**Extracted material**
Start of Block

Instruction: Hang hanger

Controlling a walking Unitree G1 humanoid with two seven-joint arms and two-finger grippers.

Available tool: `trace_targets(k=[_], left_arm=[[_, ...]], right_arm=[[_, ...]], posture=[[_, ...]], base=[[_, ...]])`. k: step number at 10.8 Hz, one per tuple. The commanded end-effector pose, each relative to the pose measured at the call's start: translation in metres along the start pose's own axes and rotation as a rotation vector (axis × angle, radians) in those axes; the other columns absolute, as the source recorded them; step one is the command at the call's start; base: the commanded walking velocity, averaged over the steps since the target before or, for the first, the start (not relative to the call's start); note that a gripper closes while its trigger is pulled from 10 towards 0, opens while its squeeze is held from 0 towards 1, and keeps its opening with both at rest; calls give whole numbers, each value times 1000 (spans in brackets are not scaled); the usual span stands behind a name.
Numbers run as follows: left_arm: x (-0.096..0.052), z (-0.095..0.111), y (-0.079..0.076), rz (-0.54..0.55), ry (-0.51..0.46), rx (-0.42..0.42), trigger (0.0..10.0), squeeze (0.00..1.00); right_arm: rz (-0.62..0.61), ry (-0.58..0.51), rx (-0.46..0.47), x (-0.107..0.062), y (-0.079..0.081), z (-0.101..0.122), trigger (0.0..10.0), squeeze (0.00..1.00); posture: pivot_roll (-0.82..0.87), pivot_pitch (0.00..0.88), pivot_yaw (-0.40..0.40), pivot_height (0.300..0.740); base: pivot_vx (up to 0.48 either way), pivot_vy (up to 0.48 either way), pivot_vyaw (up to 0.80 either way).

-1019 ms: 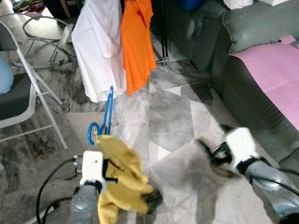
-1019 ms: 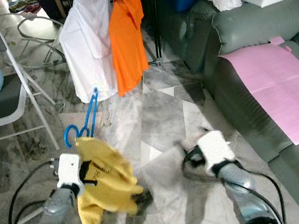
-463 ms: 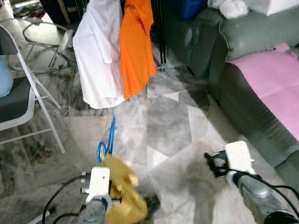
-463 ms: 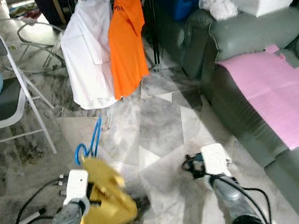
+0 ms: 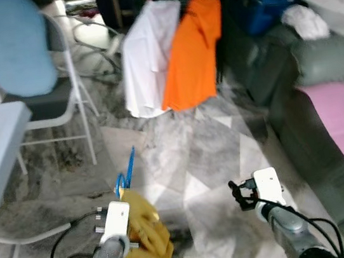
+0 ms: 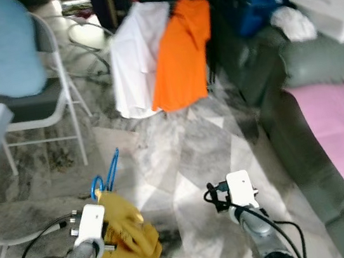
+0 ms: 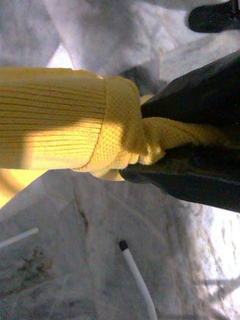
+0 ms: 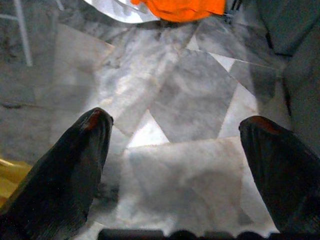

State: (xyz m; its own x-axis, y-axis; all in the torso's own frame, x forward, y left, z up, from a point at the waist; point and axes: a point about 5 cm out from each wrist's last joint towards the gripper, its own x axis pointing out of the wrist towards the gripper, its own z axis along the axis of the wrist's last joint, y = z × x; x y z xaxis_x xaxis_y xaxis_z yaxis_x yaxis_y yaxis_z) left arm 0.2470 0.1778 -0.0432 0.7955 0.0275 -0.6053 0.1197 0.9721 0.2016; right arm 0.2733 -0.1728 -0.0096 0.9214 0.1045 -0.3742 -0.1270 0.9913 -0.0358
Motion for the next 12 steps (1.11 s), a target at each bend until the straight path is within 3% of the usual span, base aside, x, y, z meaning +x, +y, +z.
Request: trace_targets(k=[1, 3, 7, 11, 12], left_arm=[[0, 1, -2, -9, -3, 7, 10000, 0], [-1, -4, -1, -15, 21, 16, 10000, 0], [-3, -13, 1, -13, 58, 35, 10000, 0], [-6, -24, 9, 30, 117, 45, 10000, 0], [-8, -29, 12, 31, 137, 59, 10000, 0]], right_arm=[[-23, 17, 11, -3, -6, -5, 10000, 788], [-28, 15, 18, -2, -6, -4, 10000, 702], [-17, 15, 23, -4, -2, -8, 10000, 702], [5, 21, 31, -4, 3, -9, 10000, 698], [-1, 35, 56, -4, 4, -12, 10000, 357]], posture=[[-129, 73, -39, 740], [-135, 75, -32, 740], [-137, 78, -25, 740], [-128, 78, -27, 740], [-128, 78, -27, 740]], base=[[0, -277, 0], [0, -411, 0], [0, -402, 0], [0, 0, 669], [0, 0, 0]])
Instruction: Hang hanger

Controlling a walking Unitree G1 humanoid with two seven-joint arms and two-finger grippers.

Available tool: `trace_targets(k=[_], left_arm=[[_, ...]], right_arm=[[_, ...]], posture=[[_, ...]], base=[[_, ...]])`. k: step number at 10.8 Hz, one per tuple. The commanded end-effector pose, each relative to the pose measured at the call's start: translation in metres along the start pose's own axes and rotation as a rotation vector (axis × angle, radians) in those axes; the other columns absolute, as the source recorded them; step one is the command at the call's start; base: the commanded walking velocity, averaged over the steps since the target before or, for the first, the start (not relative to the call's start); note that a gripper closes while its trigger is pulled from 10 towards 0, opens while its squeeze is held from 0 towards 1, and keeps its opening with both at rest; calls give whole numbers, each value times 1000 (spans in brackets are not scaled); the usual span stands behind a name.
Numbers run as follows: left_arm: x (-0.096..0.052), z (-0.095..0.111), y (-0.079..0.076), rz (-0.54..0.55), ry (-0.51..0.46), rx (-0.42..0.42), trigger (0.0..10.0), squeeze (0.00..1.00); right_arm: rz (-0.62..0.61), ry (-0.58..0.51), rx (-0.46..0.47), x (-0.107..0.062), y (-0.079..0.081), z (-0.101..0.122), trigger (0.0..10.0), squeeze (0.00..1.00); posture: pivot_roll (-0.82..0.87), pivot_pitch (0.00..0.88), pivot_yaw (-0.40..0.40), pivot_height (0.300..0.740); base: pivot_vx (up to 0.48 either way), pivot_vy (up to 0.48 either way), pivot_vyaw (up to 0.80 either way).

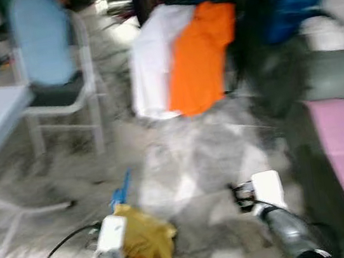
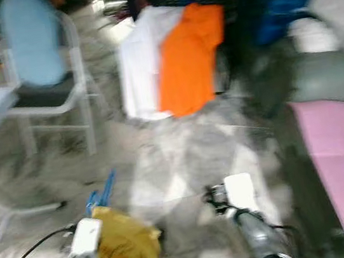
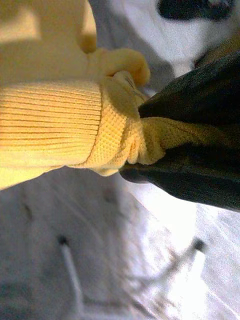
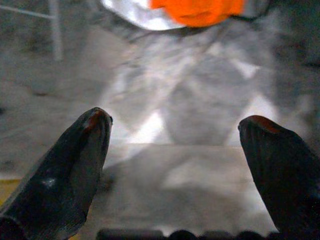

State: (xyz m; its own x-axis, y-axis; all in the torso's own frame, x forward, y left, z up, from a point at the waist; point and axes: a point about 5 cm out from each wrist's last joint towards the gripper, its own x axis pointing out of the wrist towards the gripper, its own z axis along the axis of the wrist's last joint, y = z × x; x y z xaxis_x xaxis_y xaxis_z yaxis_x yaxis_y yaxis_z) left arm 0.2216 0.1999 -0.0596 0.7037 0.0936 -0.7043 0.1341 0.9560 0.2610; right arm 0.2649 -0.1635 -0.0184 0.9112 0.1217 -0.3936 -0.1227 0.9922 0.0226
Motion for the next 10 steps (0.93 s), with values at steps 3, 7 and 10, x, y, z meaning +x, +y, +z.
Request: trace_targets(k=[3, 7, 10], left_arm=[[-1, -4, 5, 7, 25, 17, 10000, 0], [-1, -10, 1, -31, 67, -37, 10000, 0], [-2, -14, -11, -85, 92, 12, 10000, 0]], right_arm=[[-44, 58, 35, -4, -8, -11, 10000, 0], [-138, 200, 143, -14, -9, -37, 10000, 0], [-214, 320, 195, -28, -11, -60, 10000, 0]], posture=[[-113, 70, -31, 740], [-118, 65, -27, 740], [-124, 60, -20, 740]], base=[[0, 0, 0], [0, 0, 0], [0, 0, 0]])
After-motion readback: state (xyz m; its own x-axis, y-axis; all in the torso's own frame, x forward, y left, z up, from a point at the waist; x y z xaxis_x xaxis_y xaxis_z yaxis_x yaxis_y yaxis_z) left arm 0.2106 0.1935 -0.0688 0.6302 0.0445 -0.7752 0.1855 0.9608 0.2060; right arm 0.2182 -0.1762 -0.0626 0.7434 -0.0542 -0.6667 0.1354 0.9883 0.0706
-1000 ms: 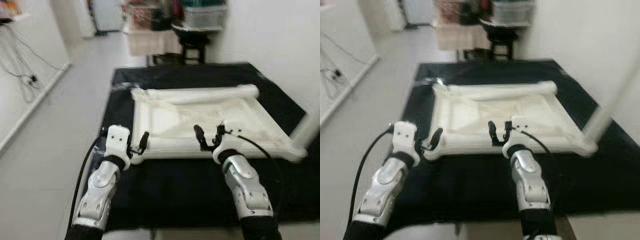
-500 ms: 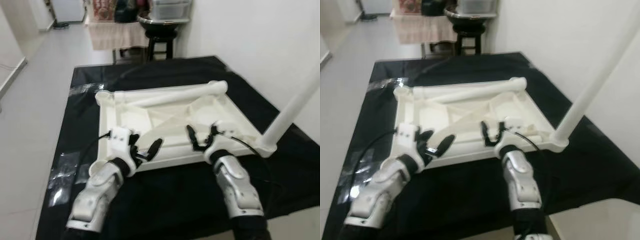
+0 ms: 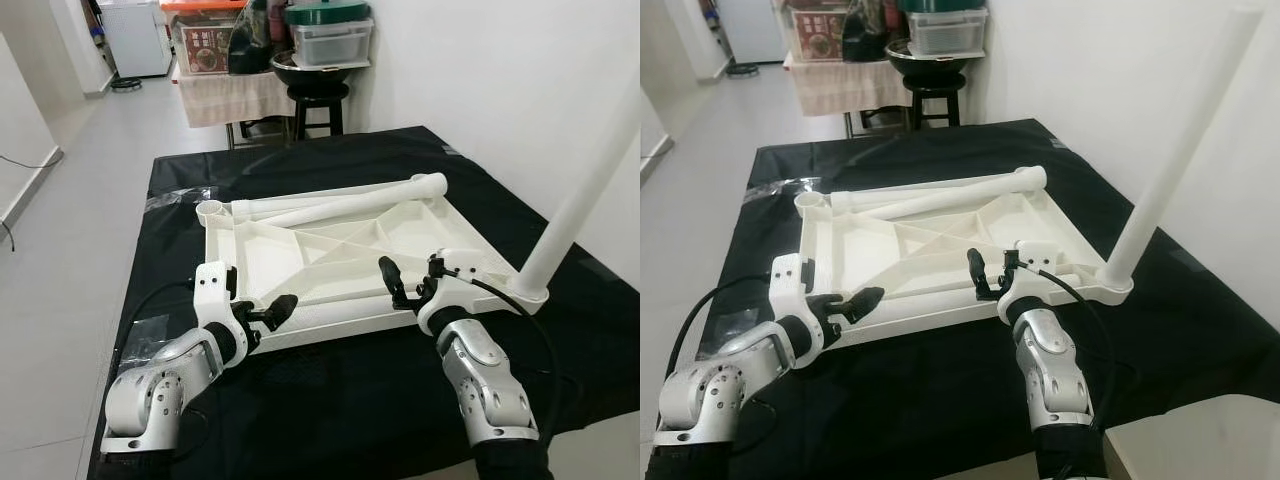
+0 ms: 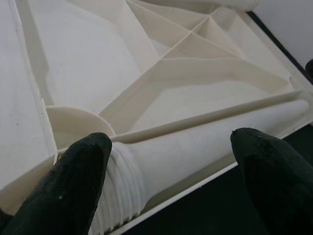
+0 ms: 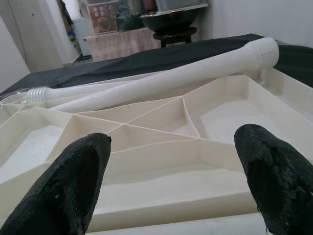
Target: Building children table
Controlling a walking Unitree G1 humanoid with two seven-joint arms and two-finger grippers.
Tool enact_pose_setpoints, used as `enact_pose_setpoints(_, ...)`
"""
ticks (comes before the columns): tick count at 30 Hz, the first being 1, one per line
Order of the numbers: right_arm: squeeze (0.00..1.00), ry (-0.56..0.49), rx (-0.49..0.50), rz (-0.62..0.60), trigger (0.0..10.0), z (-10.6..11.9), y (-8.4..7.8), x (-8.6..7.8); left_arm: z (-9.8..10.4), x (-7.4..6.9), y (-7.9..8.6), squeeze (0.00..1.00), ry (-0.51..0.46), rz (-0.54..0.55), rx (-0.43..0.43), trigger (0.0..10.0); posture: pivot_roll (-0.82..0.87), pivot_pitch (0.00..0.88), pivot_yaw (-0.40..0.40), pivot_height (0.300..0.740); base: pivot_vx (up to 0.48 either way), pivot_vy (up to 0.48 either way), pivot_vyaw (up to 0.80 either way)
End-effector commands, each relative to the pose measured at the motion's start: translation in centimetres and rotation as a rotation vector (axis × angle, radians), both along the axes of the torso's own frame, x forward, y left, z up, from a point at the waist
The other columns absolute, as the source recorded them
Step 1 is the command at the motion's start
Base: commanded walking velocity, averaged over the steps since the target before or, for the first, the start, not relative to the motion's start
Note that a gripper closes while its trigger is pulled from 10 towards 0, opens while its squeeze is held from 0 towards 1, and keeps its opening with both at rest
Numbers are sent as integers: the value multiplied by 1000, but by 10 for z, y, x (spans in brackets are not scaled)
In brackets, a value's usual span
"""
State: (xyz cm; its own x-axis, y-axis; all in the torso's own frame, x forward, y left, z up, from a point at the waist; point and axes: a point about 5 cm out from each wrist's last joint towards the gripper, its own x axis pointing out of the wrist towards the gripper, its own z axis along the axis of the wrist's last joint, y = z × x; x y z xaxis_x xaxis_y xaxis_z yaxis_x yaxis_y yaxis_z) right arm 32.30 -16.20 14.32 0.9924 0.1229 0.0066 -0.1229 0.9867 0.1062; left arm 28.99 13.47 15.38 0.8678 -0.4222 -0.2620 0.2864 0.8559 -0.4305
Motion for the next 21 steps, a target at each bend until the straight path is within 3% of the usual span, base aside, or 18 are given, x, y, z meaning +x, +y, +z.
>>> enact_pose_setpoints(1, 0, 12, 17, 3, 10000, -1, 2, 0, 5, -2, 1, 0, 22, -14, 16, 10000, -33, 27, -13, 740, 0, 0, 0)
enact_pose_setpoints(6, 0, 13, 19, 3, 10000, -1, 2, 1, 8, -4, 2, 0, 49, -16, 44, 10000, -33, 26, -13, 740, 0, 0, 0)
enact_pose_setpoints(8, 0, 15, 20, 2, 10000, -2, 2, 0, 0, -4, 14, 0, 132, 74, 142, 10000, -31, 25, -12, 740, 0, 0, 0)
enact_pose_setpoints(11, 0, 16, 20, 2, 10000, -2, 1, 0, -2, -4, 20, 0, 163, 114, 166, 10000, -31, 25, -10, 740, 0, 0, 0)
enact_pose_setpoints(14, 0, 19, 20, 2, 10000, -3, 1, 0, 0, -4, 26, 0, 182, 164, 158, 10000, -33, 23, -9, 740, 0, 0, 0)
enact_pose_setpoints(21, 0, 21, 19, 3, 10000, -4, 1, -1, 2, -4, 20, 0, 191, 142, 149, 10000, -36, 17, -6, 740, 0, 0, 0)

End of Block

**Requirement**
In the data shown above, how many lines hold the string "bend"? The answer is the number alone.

**Answer for the task**
2